The only thing that kept me from suggesting this was the reset. Aside from the reset though, you're right, this combo works perfectly. The OP may need to sacrifice the reset or at least make it as natural as possible. I've been thinking about it all day and nothing has really stood out to me that would meet all the OP's requirements.
 
DisasterTheory

DisasterTheory

Aug 25, 2017
172
93
Pittsburgh, PA
I actually just did them consecutively just now to check it. It would depend on how you execute the Jordan. If you drop the remaining packet as 1, then it auto resets in Jordan position again. If taking the 3 as one in the second count, then you’re set for an Elmsley. Of course, dropping the last packet of 2 as 1, would practically constitute a 4 card Hamman lol.
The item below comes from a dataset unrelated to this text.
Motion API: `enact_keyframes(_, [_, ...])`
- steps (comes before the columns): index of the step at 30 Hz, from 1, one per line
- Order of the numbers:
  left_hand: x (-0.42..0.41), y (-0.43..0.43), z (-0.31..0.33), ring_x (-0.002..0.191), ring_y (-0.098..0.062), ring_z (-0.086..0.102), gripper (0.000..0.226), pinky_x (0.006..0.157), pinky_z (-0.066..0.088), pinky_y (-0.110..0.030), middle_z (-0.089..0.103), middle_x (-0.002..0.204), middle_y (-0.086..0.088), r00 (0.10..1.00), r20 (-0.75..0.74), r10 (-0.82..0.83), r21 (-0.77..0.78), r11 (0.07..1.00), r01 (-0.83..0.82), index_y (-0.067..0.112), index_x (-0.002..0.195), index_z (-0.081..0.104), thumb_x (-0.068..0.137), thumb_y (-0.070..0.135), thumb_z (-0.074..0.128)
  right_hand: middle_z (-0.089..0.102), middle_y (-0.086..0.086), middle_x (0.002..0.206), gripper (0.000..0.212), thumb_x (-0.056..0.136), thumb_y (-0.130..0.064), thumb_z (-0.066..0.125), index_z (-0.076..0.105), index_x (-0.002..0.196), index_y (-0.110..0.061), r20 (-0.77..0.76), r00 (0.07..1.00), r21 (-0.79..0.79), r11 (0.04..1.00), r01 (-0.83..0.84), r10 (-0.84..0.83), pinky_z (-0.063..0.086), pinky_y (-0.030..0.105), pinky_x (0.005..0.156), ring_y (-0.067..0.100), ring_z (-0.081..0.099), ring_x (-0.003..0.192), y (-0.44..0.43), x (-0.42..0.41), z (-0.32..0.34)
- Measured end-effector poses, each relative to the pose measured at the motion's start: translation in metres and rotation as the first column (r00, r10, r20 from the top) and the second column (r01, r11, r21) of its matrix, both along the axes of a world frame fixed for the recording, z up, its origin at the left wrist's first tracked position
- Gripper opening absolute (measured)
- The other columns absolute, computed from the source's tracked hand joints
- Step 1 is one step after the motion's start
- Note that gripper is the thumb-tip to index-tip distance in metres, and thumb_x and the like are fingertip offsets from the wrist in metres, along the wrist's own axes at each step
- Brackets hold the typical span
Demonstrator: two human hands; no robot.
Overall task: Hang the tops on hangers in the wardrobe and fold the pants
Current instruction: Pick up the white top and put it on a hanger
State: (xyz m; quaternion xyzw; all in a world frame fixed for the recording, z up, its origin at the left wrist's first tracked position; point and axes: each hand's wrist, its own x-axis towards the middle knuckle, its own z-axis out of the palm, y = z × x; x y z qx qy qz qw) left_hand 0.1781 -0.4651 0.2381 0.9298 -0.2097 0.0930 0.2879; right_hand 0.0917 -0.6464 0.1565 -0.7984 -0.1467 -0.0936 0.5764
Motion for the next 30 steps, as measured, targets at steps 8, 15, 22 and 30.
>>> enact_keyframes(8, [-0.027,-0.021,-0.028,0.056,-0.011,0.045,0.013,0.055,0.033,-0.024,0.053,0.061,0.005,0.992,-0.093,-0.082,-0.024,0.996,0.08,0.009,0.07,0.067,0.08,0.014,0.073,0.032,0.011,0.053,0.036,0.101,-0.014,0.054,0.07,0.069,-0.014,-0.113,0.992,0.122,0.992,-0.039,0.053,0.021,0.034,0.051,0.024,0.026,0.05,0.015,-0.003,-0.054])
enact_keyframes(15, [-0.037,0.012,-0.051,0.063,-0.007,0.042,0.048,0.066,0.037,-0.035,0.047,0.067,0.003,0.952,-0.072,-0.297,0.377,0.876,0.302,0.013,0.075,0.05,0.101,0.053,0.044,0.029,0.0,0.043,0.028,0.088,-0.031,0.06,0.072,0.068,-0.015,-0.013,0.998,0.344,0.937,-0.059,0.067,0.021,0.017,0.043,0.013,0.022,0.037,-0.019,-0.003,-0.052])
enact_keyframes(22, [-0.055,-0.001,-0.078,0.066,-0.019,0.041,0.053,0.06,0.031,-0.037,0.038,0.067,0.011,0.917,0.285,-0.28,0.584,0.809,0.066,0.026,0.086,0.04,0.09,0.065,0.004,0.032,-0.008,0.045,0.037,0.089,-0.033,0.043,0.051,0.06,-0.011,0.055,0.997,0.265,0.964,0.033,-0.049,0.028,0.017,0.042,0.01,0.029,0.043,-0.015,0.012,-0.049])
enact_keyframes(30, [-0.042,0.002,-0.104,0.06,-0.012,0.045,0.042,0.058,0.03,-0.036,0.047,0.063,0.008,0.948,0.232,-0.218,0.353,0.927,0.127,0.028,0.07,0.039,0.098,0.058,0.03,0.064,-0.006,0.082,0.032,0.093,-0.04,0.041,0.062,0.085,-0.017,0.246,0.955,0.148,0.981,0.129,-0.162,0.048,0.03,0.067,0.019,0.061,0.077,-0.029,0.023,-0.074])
Anyone who read that and got confused...just know that I knew what I was saying lmao
 
D

DavidL11229

Elite Member
Jul 25, 2015
589
314
Seattle
Lord Magic said:
My goal is to hide the third card.
It would be great if no resets were required...like in an emsley count with 4 cards we always need to put the 'card-to-be-hidden' back in the 3rd position for performing the count consecutively? Preferably, a count without any such resets required.
Honestly speaking, I heard a count like that somewhere (started with an 'H'?)...
And if there is a count like that...
Any tips for performing counts naturally?

thanx!


PS:- Please check out my question in the cardistry forum, because I dunno why people don't really answer that forum quickly enough. Should I not have put a verbal notification like this here? Let me know if I should remove this postscript! :)
Click to expand...
Do an Elmsley count, after the third card you have the fourth by itself. Just put it on the bottom of the pile instead of the top when you are done. You are reset for another Elmsley. Or just do Jordan as above.
 
D

DavidL11229

Elite Member
Jul 25, 2015
589
314
Seattle
I was thinking of it as an alternate version (or whole different count if you will) where the last card is placed on the bottom instead of the top. You gotta put it somewhere, so put it on the bottom. If you put it there during, instead of after the count it's just a different count, not a reset. At least that was how I was looking at it.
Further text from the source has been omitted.